Noite de heavy metal tradicional no RCA Club, algo que não acontece muitas vezes, e não é difícil perceber porquê, como já vão perceber ao longo deste relato. O calor era palpável dentro da sala de Alvalade, mas nada que fizesse prever a noite escaldante do som sagrado que o público presente iria vivenciar com as três propostas diferentes, duas nacionais (os STEELAWAKE e os LEATHER SYNN) e uma internacional que por acaso até se estreava no nosso país, os REBELLION, um dos nomes fortes do power metal teutónico coom mais de duas décadas de carreira.
Com a sala ainda muito vazia, os STEELAWAKE subiram ao palco e prontos a apresentarem-se com confiança. O seu último EP «Reborn», que foi editado recentemente e foi tocado na íntegra, revela que a banda sabe pegar nas influências clássicas do heavy metal e dotá-las de outros elementos (mais alternativos, e nalguns momentos/temas algum groove) sem desvirtuar a sua identidade musical. Destaque para «Black Hole» e «Caught By Madness» num actuação sólida e que nem a luta do baterista Luís Freire com o crash que estava constantemente a cair afectou a apreciação geral.
De seguida, mais metal tradicional com os LEATHER SYNN, uma banda que apesar da sua década de carreira tem dois apenas EPs lançados sendo foram praticamente tocados na íntegra. A animação e o espírito de descontracção por parte de Eduardo Cano e dos seus pares encheu a casa, que já tinha mais algum público e que também o tornou mais participativo. Eduardo é um frontman que sabe como agarrar o público e até fez uma brincadeira com os REBELLION, que acabou por ter a participação de Martin Giemza, o simpático guitarrista da banda alemã. O final viria com uma apoteótica versão do clássico dos Twisted Sister, «We’re Not Gonna Take it», que levou a banda toda para o meio do público, ficando para trás apenas o baterista, por razões óbvias. O público queria mais mas não havia tempo disponível, ficando apenas a indicação de que a banda está a trabalhar para ter um álbum pronto, possivelmente no próximo ano.
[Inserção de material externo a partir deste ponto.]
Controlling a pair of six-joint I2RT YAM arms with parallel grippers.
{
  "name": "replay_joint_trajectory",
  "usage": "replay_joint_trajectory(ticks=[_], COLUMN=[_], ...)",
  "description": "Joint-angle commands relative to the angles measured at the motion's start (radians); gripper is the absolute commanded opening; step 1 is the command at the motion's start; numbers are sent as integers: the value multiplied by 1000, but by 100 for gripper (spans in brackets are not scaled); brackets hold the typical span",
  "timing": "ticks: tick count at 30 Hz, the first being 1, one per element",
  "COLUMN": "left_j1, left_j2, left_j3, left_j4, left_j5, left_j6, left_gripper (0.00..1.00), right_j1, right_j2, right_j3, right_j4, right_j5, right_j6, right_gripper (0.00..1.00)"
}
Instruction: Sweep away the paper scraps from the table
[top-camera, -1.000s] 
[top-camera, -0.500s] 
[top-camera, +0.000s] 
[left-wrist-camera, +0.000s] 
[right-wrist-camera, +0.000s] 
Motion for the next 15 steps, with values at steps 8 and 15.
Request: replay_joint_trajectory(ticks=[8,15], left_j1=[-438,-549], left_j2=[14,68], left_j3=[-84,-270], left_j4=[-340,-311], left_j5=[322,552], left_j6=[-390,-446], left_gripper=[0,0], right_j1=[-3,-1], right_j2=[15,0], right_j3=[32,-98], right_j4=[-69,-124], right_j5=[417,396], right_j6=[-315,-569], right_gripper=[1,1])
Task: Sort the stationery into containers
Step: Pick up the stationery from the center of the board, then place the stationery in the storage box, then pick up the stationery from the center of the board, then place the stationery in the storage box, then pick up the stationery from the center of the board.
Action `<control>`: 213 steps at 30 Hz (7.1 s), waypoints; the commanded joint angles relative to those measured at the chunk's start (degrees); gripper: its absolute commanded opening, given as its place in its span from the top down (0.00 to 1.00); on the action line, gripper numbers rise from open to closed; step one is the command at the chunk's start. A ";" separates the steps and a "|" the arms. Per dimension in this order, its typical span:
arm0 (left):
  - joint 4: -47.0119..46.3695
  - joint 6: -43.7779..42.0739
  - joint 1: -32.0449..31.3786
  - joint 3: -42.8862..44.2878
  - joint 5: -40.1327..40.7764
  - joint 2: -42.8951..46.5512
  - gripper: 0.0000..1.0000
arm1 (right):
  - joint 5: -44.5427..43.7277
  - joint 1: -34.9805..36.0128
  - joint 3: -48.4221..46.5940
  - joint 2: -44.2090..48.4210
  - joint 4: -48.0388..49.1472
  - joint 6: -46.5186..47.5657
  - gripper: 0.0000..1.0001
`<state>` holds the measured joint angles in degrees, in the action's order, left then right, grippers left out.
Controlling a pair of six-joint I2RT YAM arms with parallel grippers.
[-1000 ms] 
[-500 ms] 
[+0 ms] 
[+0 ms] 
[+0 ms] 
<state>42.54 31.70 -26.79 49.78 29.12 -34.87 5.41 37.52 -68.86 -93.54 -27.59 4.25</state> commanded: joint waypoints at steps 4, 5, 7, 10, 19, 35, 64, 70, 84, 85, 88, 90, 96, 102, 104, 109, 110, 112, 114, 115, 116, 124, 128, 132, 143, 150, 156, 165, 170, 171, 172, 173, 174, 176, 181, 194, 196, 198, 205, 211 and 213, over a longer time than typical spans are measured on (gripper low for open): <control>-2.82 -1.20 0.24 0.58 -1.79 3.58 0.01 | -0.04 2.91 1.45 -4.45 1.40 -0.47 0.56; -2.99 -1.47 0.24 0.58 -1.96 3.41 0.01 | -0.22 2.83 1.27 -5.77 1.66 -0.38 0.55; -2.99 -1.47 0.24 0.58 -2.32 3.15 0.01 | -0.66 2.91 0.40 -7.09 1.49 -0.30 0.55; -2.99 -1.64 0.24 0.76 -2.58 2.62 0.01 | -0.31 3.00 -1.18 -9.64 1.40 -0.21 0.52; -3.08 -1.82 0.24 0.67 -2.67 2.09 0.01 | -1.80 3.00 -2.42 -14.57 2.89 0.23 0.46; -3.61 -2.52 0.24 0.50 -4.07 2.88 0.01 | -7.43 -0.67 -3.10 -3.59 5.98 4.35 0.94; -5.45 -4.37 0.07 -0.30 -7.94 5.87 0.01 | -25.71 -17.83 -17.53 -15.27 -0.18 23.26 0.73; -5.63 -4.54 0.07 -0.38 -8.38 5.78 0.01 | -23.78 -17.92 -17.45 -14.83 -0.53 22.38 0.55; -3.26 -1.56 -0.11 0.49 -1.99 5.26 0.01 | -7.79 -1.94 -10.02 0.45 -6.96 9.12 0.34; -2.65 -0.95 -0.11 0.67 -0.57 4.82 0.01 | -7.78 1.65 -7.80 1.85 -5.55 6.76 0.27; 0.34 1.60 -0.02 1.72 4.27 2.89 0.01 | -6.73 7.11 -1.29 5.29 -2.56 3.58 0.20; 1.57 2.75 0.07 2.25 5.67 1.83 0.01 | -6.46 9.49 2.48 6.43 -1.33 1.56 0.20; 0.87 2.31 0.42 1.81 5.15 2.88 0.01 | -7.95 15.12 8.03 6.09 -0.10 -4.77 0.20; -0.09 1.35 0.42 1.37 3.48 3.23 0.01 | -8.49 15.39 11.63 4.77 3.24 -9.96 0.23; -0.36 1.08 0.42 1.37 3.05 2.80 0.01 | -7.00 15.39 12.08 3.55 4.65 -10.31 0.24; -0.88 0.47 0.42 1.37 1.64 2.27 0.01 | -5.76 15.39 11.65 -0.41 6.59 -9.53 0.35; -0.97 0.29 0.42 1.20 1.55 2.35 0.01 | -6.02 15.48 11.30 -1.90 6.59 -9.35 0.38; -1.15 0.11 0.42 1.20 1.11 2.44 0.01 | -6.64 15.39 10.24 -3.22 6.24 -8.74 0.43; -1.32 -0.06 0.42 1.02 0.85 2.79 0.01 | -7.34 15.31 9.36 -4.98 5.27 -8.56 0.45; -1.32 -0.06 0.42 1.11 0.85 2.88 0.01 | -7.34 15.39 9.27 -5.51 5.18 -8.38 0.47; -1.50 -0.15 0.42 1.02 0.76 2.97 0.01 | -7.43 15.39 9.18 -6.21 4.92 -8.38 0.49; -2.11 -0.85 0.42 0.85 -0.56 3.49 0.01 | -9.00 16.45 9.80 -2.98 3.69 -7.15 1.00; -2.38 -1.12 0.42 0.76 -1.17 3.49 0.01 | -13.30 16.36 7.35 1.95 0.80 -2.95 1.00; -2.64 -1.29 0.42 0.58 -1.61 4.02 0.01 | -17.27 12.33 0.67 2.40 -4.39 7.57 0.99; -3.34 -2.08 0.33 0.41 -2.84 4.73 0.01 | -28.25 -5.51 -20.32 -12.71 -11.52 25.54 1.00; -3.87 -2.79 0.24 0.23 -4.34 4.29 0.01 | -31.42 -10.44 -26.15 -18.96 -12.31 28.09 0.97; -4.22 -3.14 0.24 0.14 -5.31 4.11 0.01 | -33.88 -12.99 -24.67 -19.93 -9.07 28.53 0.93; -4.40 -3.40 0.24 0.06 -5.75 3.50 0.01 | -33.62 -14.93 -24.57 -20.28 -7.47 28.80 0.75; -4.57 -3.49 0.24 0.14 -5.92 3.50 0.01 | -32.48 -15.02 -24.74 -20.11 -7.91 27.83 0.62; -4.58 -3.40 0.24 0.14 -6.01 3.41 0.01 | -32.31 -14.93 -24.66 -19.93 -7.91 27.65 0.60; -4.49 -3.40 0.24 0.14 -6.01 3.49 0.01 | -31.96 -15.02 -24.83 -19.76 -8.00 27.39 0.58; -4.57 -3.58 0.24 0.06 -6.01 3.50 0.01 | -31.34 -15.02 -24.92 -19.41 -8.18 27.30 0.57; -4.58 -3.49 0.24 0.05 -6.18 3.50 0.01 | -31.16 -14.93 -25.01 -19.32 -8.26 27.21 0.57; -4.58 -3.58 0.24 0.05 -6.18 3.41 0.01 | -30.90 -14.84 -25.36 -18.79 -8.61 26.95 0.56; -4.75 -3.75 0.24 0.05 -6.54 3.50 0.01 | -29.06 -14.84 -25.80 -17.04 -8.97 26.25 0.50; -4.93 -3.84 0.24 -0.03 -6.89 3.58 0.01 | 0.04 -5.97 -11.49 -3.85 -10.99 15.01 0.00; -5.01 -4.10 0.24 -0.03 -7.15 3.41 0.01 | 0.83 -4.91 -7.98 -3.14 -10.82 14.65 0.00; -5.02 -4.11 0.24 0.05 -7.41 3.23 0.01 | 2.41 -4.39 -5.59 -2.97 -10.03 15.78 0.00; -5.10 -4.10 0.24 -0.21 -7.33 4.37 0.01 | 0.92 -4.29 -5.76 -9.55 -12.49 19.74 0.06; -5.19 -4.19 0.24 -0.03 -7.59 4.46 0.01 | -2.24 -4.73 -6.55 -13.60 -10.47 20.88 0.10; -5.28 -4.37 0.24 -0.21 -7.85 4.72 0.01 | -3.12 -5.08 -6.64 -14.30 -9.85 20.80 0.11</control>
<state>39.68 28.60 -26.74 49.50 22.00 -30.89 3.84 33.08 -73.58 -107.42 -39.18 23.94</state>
Depois de um aquecimento à altura, era a vez dos senhores da noite. Praticamente um ano depois de ter sido lançado, os REBELLION iniciaram a digressão ibérica de apoio a «We Are The People», ao qual dedicaram grande parte da sua actuação, com os pontos altos a serem «Sweet Dreams» e «Verdun». Não deixaram de passear pelo resto da sua já longa discografia, deixando apenas dois álbuns de fora. Estranhamente foi Tomi Göttlich, o baixista, que fez grande parte da comunicação, dando ideia de que Michael Seifert não domina assim tão bem o inglês como a forma como canta poderia sugerir.
Depois de esgotadas as canções da playlist, a banda despediu-se e saiu do palco e o público fez barulho suficiente para que voltassem. Claro que o caro leitor poderá pensar que este é um jogo que está demasiado visto e não estará errado, no entanto, tendo em conta que o público era manifestamente pouco, se não houvesse reacção em contrário, poderiam ter-se ido embora sem que ninguém os pudesse apontar o dedo. E assim sendo ainda tocaram a «Ala Germanica» e o clássico dos Grave Digger que deu nome à banda, «Rebellion (The Clans Are Marching)», cantada por todos praticamente do início ao fim.
Existem várias ilações a retirar desta noite. A certeza de que para apostar em eventos de heavy metal em Portugal é preciso coragem e ter a noção de que é remar contra a maré – e por isso eterna admiração à Metals Alliance. E que a maré será sempre contrária se também não nos lançarmos ao mar e lutarmos por isso – eterno respeito pelos REBELLION terem feito a sua estreia em Portugal numa sala com menos pessoas que o desejável e que tenham dado um dos grandes concertos de 2022, assim como pelos LEATHER SYNN e STEELAWAKE por terem demonstrado a mesma paixão e entrega como se estivessem a tocar num estádio para um mar de gente. E finalmente, dizer também que um bom público não se faz com números (embora a viabilidade de eventos esteja sempre dependente deste factor) e sim com a energia e vida que o mesmo devolve à banda – e foi o caso nesta grande noite de celebração do heavy metal que nos inspira para continuarmos todos a fazer o que fazemos com gosto.